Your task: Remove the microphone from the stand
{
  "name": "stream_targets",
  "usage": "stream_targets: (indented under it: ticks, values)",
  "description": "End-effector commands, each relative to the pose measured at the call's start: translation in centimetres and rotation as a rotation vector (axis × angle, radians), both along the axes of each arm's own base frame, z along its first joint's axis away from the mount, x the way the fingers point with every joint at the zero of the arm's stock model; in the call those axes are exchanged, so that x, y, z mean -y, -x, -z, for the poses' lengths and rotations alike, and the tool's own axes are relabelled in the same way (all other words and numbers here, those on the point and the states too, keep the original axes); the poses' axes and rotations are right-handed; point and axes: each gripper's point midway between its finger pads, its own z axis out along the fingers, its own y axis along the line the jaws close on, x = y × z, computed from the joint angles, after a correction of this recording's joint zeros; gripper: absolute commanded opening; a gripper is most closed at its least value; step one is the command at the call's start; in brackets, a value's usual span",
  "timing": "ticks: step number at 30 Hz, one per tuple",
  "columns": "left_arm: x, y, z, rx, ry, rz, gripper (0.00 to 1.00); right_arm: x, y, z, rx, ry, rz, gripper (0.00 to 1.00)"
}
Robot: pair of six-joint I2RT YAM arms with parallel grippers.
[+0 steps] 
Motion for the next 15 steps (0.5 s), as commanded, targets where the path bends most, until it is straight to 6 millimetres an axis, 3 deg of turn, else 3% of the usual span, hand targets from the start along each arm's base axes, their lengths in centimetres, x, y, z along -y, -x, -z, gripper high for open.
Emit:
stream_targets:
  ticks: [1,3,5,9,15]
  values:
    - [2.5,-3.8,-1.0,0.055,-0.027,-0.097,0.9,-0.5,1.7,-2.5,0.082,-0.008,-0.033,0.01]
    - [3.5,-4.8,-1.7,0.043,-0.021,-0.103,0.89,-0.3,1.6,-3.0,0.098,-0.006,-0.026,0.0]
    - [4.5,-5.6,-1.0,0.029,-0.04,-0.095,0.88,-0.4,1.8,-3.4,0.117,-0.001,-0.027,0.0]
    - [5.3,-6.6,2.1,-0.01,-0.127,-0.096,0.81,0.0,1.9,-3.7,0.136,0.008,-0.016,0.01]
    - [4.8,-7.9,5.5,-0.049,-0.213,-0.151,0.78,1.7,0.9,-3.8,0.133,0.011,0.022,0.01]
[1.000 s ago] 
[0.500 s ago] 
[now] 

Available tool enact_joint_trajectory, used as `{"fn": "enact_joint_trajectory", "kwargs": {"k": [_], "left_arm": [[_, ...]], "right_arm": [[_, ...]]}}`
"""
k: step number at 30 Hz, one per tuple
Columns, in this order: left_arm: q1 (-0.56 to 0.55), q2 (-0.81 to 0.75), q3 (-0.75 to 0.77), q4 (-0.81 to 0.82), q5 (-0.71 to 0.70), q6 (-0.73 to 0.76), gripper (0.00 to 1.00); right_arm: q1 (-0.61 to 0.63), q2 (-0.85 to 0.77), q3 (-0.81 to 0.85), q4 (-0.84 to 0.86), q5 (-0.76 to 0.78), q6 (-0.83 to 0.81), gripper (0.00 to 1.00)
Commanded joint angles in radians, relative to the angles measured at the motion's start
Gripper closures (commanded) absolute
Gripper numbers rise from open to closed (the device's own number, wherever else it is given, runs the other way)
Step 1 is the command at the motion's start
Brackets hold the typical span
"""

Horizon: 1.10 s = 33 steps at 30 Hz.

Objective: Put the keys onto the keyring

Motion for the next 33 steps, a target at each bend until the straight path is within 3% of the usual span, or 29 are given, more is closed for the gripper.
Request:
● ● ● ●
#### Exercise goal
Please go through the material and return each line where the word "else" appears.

#### Task result
Motion for the next 15 steps (0.5 s), as commanded, targets where the path bends most, until it is straight to 6 millimetres an axis, 3 deg of turn, else 3% of the usual span, hand targets from the start along each arm's base axes, their lengths in centimetres, x, y, z along -y, -x, -z, gripper high for open.
Gripper numbers rise from open to closed (the device's own number, wherever else it is given, runs the other way)

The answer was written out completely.